● **Work order**
Copy the result of filtering the entries below for lines that include the string "rattan".

Dataset excerpts:
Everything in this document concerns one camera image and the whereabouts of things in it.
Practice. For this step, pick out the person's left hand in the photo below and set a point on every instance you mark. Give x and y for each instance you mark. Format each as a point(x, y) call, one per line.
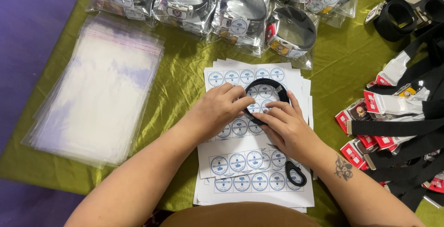
point(215, 112)

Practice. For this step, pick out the person's right hand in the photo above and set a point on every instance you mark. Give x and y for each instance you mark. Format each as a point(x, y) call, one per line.
point(291, 133)

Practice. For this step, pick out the black webbing belt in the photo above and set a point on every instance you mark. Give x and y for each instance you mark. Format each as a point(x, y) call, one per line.
point(264, 81)

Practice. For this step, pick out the stack of round-sticker sheets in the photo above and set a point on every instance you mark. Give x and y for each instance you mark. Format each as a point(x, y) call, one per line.
point(298, 81)

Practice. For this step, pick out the green satin tablecloth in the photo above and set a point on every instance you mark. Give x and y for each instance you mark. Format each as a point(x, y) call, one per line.
point(180, 52)

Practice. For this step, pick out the person's brown shirt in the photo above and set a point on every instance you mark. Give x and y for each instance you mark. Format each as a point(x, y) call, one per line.
point(239, 216)

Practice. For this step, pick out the heap of unrolled black belts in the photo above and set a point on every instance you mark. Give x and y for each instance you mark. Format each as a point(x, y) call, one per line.
point(399, 128)

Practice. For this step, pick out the row of bagged black belts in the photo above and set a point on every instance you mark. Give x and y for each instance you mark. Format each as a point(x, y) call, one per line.
point(242, 5)

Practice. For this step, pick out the stack of clear plastic bags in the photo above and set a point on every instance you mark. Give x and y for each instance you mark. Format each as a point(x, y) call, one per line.
point(97, 91)

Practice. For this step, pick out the rolled black belt silver buckle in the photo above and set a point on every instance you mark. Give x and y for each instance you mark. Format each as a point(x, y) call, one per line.
point(435, 12)
point(381, 26)

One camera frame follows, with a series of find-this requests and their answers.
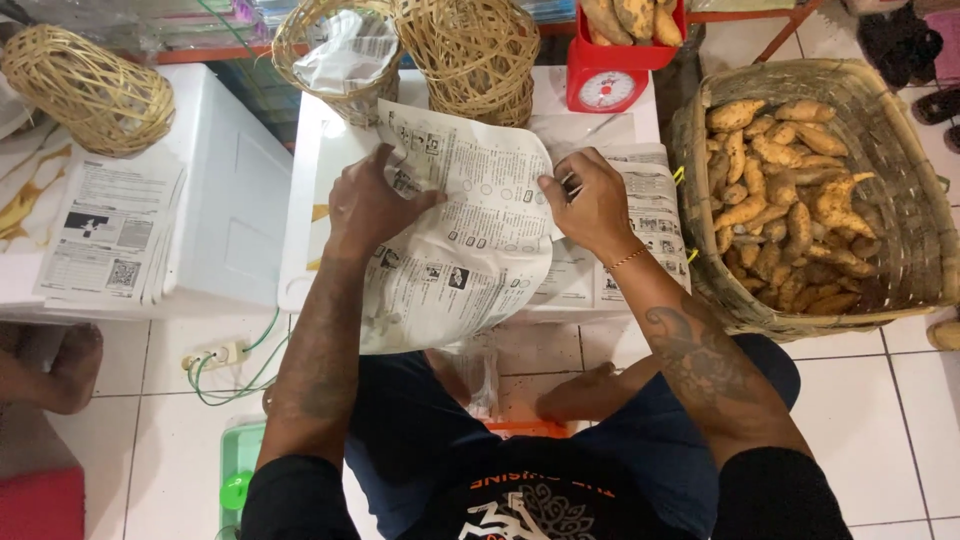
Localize person's left hand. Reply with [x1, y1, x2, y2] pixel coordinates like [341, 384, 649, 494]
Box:
[327, 142, 450, 261]

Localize person's right hand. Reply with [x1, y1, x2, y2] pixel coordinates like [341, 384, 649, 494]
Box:
[537, 147, 640, 263]

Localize printed paper sheet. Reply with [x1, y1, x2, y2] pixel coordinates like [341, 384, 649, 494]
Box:
[358, 97, 558, 356]

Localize stack of printed sheets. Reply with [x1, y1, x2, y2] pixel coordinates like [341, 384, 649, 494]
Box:
[525, 142, 693, 313]
[33, 153, 189, 310]

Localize white foam box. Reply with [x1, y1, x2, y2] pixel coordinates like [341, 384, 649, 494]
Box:
[0, 63, 295, 325]
[277, 66, 663, 325]

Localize clear plastic sheet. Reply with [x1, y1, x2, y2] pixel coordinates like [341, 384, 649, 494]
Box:
[528, 112, 639, 165]

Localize red kitchen scale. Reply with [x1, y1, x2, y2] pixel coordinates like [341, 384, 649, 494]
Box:
[565, 0, 689, 115]

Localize crumpled paper basket lining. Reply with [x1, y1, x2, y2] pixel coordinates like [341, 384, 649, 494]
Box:
[291, 9, 400, 98]

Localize paper-lined woven rattan basket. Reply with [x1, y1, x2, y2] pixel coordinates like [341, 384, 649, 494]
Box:
[270, 0, 407, 129]

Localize empty woven rattan basket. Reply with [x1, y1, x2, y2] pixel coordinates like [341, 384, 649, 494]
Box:
[0, 24, 177, 159]
[390, 0, 543, 129]

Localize person's right foot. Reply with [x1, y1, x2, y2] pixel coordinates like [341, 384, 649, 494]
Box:
[535, 361, 640, 426]

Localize heap of sweet potatoes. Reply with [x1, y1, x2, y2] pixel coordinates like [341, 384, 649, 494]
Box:
[703, 99, 888, 316]

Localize white power socket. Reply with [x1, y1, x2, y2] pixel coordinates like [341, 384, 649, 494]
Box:
[180, 340, 249, 373]

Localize clear plastic bag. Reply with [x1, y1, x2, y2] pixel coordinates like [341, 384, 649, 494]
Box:
[448, 346, 502, 421]

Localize person's blue shorts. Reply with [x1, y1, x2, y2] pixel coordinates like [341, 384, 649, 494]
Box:
[343, 333, 803, 540]

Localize green plastic tray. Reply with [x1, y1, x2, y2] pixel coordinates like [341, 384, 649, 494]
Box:
[219, 420, 268, 540]

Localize person's black shirt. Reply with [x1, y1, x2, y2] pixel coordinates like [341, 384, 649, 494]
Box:
[240, 435, 854, 540]

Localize large woven bamboo basket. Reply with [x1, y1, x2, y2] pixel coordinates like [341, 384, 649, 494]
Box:
[670, 58, 960, 344]

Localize pink cloth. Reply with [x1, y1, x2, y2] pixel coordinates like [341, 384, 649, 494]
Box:
[925, 7, 960, 88]

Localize red stool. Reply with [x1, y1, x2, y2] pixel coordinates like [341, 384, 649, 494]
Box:
[0, 465, 86, 540]

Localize gold bracelet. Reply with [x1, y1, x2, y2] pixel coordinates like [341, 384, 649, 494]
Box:
[604, 246, 649, 273]

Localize green cable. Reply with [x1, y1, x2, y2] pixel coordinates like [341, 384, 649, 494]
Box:
[186, 306, 292, 408]

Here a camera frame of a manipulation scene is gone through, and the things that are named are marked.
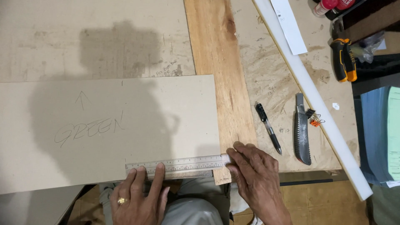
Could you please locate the person's right hand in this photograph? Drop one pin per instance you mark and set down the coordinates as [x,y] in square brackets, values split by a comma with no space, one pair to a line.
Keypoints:
[259,175]

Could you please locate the person's left hand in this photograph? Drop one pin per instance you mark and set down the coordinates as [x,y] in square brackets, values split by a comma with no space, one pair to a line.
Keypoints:
[137,200]

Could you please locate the steel ruler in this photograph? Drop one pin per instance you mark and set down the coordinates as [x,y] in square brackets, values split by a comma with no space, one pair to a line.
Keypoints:
[187,163]

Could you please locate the black ballpoint pen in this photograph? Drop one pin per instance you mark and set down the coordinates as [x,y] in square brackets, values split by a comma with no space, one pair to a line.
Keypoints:
[268,126]

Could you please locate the person's grey trousers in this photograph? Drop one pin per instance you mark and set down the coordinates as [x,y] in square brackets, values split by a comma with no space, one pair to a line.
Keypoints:
[193,206]

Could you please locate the silver utility knife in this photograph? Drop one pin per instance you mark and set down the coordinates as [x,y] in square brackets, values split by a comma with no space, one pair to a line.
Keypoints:
[301,134]

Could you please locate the orange binder clip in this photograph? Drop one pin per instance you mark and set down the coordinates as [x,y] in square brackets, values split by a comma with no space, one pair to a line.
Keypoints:
[315,123]

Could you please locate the grey board sheet with writing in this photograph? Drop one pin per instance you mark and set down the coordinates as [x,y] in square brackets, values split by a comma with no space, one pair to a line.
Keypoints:
[103,131]

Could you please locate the black binder clip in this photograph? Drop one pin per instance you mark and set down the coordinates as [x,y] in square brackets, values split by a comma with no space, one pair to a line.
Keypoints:
[310,113]

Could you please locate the long white plastic bar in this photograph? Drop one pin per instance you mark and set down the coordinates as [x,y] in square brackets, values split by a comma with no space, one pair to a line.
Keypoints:
[312,93]

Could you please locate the small white paper tag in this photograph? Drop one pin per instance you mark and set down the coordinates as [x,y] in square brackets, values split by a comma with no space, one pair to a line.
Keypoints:
[336,106]

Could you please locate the pale grey board panel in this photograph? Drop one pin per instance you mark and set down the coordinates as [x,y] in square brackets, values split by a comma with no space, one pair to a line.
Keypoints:
[34,206]

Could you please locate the wooden plank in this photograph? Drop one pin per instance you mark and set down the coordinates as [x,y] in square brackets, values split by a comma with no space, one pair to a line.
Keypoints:
[218,78]

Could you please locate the stack of blue and green papers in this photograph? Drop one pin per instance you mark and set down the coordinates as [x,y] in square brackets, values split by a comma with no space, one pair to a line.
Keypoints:
[375,137]

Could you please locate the black and orange pliers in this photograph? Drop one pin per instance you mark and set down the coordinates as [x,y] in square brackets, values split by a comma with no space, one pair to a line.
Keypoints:
[342,59]

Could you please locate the white paper strip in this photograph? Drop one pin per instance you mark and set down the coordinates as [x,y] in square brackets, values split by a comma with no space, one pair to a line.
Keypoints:
[289,25]

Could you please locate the black case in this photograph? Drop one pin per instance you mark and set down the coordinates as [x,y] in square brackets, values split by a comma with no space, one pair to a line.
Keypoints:
[378,75]

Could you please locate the clear plastic bag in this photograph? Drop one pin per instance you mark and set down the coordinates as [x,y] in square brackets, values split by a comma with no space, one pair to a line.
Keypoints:
[370,47]

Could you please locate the large brown cardboard sheet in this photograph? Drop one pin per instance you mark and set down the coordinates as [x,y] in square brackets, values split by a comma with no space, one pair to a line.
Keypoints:
[93,34]

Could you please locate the red and white spray can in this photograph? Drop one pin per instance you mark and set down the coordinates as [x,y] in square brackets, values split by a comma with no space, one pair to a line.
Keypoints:
[325,6]

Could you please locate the dark brown box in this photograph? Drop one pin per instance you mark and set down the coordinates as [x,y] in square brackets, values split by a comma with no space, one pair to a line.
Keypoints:
[372,18]

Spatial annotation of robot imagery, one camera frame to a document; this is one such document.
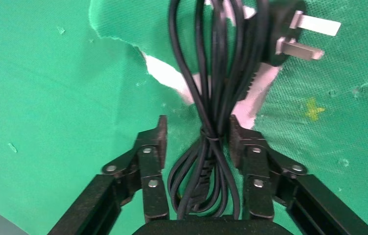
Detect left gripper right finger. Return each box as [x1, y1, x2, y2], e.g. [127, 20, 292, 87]
[229, 114, 308, 221]

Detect green table cloth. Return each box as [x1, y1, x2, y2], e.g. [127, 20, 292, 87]
[0, 0, 368, 235]

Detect black power cord with plug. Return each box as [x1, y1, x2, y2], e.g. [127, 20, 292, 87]
[167, 0, 342, 222]

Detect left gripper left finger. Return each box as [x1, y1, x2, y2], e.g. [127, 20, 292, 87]
[101, 115, 170, 224]

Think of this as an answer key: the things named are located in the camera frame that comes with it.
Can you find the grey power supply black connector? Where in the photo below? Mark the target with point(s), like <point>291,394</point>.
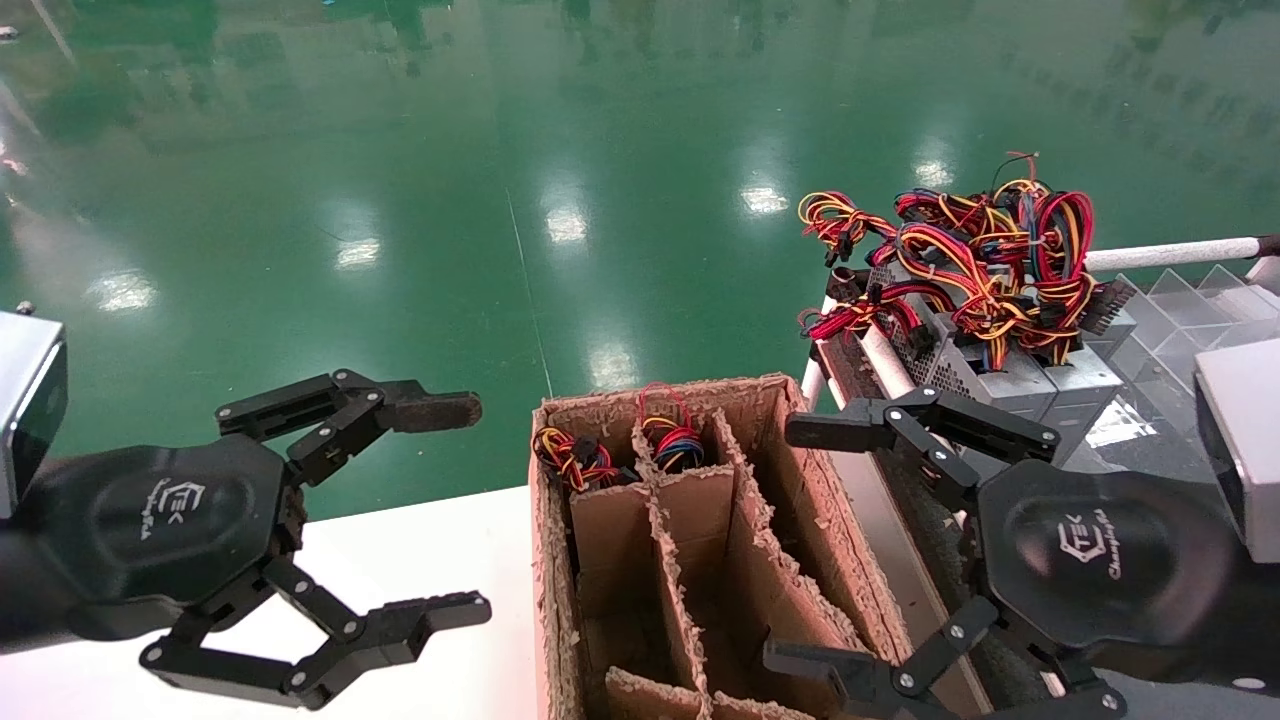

● **Task output**
Localize paper-lined woven rattan basket. Reply with [x1, y1, x2, y2] pixel coordinates like [341, 384, 649, 494]
Localize empty woven rattan basket. Reply with [x1, y1, x2, y2] pixel coordinates like [341, 384, 649, 494]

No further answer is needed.